Please write out the final portion of the records below exactly: the line containing "Provide the mask of the hand-held left gripper right", every line after it, and nothing else.

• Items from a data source
Start of Block
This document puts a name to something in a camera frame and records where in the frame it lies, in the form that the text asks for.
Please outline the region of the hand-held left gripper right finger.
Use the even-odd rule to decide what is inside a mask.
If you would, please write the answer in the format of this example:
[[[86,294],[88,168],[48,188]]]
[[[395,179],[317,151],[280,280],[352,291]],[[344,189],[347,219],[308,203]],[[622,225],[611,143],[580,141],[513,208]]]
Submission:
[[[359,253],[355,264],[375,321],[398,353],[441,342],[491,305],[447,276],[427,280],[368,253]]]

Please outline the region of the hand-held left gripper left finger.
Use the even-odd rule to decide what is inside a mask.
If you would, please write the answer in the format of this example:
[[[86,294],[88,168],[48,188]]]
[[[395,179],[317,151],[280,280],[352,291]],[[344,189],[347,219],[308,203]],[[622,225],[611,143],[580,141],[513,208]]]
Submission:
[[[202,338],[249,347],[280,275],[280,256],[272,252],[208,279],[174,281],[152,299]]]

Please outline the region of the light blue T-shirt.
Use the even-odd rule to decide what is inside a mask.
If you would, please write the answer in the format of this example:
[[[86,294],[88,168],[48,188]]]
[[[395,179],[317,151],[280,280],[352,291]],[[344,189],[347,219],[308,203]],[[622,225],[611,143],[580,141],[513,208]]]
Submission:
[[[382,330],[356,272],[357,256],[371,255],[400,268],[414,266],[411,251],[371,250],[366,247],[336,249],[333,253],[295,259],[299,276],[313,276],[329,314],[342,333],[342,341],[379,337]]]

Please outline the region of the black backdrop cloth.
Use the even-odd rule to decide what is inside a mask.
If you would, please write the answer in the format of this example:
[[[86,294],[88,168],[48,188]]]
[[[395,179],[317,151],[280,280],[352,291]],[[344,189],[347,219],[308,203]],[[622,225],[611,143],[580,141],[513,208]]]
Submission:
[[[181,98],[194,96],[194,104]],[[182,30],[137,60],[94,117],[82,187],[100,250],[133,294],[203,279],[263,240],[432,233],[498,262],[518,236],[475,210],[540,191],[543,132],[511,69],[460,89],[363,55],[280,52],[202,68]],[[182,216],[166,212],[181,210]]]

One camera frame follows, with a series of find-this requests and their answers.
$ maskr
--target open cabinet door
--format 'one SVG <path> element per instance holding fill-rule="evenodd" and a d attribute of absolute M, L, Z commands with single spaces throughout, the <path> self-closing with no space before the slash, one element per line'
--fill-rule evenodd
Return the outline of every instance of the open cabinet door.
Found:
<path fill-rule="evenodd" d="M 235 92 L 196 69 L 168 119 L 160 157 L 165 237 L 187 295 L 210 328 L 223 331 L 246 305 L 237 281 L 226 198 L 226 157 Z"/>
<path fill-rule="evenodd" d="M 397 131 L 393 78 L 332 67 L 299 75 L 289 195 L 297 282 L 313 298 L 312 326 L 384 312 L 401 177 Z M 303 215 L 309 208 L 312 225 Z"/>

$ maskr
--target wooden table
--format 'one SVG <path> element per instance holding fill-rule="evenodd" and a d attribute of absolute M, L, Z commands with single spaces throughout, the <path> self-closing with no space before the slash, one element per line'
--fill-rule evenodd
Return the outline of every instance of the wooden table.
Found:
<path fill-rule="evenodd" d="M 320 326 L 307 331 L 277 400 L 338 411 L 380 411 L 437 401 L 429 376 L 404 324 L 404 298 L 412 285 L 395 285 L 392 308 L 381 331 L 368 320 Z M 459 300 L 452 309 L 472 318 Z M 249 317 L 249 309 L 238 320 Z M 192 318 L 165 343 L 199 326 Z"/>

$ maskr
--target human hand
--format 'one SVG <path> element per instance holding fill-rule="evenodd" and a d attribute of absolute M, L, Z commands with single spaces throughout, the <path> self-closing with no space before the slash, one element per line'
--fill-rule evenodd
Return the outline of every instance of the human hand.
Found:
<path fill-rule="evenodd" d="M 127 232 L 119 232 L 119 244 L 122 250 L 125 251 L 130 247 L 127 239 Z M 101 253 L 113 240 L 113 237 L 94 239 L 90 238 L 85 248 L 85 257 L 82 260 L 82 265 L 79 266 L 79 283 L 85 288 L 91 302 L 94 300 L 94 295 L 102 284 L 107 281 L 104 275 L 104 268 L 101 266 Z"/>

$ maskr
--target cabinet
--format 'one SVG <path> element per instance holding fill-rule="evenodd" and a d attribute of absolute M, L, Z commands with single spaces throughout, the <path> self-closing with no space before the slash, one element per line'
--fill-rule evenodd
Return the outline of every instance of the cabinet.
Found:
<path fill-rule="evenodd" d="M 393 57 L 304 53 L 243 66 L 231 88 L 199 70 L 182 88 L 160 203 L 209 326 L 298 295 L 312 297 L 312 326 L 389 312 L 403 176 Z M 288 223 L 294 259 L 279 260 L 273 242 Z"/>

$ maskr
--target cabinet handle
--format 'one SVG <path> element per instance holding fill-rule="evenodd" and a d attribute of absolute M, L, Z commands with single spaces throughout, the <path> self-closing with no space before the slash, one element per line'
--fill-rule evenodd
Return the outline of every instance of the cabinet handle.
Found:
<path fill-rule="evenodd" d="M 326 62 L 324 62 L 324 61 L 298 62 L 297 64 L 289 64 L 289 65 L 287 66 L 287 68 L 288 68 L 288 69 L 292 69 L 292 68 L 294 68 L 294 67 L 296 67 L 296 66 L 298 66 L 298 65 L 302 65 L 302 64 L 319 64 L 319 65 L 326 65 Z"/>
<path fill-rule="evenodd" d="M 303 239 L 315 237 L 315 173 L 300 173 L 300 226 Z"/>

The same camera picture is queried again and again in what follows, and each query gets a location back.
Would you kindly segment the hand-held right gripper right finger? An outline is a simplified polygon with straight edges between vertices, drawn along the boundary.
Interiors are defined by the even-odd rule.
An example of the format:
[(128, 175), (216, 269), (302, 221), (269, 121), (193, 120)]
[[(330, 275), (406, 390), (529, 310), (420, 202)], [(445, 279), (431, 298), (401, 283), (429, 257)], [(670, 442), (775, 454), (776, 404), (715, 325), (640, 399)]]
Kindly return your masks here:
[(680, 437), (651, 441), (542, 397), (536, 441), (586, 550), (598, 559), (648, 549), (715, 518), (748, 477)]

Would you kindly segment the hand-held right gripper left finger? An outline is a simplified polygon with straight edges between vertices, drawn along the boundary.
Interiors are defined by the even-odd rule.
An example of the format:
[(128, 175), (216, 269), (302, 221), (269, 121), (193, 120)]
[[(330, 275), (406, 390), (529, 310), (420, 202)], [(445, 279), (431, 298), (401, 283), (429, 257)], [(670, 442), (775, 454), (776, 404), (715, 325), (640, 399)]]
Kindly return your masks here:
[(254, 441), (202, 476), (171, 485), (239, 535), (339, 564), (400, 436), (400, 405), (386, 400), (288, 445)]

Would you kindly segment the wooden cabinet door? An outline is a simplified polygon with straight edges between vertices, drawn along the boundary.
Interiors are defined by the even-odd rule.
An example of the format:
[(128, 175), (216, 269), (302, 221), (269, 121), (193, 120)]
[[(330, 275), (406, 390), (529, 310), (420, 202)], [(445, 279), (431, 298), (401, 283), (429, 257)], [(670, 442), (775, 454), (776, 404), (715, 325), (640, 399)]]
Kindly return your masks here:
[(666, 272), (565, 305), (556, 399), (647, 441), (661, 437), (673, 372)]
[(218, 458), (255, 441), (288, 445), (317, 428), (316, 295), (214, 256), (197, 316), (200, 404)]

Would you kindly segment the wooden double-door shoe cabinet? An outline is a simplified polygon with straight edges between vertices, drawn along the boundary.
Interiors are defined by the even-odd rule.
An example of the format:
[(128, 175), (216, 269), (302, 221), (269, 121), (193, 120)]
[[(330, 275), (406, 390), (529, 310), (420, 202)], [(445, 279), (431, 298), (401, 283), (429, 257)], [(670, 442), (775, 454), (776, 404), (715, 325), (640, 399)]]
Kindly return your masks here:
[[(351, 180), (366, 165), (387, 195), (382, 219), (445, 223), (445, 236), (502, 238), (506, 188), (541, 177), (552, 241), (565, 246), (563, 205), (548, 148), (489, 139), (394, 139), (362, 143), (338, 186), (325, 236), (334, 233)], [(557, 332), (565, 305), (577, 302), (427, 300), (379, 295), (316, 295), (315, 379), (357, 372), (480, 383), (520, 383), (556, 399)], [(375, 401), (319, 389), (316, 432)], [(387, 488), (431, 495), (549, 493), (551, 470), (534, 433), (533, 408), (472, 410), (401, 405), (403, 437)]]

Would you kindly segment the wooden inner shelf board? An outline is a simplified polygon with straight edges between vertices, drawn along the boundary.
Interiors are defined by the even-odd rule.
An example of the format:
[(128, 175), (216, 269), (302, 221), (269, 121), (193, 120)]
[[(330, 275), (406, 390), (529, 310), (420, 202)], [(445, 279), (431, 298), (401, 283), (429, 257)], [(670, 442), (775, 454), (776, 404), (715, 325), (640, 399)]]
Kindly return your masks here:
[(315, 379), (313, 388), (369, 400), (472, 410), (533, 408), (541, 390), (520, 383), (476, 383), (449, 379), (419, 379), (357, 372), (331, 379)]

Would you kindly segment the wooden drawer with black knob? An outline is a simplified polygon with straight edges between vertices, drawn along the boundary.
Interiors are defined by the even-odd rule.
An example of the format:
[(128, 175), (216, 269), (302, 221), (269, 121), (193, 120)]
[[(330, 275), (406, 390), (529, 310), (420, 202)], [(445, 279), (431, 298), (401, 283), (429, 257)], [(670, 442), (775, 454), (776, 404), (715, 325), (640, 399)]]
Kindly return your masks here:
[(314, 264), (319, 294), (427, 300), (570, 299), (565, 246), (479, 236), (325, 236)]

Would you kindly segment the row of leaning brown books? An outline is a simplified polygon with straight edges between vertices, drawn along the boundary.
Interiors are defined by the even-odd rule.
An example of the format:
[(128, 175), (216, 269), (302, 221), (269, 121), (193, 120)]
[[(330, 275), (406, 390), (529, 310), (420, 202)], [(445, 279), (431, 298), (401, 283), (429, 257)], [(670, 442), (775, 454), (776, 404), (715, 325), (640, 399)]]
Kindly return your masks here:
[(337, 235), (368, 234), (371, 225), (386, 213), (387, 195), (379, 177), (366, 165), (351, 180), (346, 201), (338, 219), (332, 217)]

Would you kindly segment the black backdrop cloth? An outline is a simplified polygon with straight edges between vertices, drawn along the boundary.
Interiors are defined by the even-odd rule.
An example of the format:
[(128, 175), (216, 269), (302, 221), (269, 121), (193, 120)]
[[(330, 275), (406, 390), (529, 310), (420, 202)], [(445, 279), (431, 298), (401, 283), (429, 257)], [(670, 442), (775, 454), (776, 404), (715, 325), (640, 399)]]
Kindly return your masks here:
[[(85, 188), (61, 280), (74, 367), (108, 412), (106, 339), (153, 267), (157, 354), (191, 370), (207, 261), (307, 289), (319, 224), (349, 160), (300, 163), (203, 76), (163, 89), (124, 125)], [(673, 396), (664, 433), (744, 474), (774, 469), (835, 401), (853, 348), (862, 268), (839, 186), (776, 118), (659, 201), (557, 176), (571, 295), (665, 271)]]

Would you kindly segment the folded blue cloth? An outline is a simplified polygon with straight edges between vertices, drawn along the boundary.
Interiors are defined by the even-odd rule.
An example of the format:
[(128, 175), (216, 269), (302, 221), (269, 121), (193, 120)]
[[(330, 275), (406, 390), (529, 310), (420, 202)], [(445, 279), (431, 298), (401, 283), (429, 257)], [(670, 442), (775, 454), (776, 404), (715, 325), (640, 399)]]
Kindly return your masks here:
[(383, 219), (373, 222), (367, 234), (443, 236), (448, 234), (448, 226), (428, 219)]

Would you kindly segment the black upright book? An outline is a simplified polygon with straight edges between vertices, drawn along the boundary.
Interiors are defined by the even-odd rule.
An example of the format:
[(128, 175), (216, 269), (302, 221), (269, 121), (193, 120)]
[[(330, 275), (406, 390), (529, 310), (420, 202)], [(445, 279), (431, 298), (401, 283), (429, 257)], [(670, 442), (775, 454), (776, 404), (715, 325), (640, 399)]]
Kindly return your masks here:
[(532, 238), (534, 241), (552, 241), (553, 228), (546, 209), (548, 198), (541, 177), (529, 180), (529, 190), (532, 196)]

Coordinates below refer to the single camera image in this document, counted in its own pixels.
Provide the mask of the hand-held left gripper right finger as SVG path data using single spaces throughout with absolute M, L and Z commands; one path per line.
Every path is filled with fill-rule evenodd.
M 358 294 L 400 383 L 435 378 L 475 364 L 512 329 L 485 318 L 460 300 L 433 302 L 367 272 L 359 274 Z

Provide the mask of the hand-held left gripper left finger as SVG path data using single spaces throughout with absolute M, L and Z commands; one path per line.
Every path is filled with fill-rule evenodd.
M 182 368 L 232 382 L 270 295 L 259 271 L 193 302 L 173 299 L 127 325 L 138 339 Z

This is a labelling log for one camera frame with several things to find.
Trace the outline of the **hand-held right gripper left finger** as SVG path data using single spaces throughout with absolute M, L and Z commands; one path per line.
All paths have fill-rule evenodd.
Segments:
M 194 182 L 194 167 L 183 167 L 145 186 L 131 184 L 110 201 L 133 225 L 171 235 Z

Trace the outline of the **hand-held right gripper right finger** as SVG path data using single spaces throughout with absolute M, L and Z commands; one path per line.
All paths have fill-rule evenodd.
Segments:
End of Block
• RESULT OF THE TASK
Provide the mask of the hand-held left gripper right finger as SVG path data using single spaces throughout with absolute M, L and Z commands; one path per line.
Every path is filled with fill-rule evenodd.
M 358 294 L 400 383 L 435 378 L 475 364 L 512 329 L 485 318 L 460 300 L 433 302 L 367 272 L 359 274 Z

Provide the mask of the hand-held left gripper left finger as SVG path data using single spaces throughout with absolute M, L and Z commands; one path per line.
Every path is filled with fill-rule evenodd.
M 182 368 L 232 382 L 270 295 L 259 271 L 193 302 L 173 299 L 127 325 L 138 339 Z

This is a labelling log for one camera frame with several things to find.
Trace the outline of the **hand-held right gripper left finger** as SVG path data using single spaces throughout with absolute M, L and Z commands; one path per line.
All paths have fill-rule evenodd.
Segments:
M 194 182 L 194 167 L 183 167 L 145 186 L 131 184 L 110 201 L 133 225 L 171 235 Z

Trace the outline of the **hand-held right gripper right finger** as SVG path data using single spaces throughout with absolute M, L and Z commands; one path per line.
All paths have fill-rule evenodd.
Segments:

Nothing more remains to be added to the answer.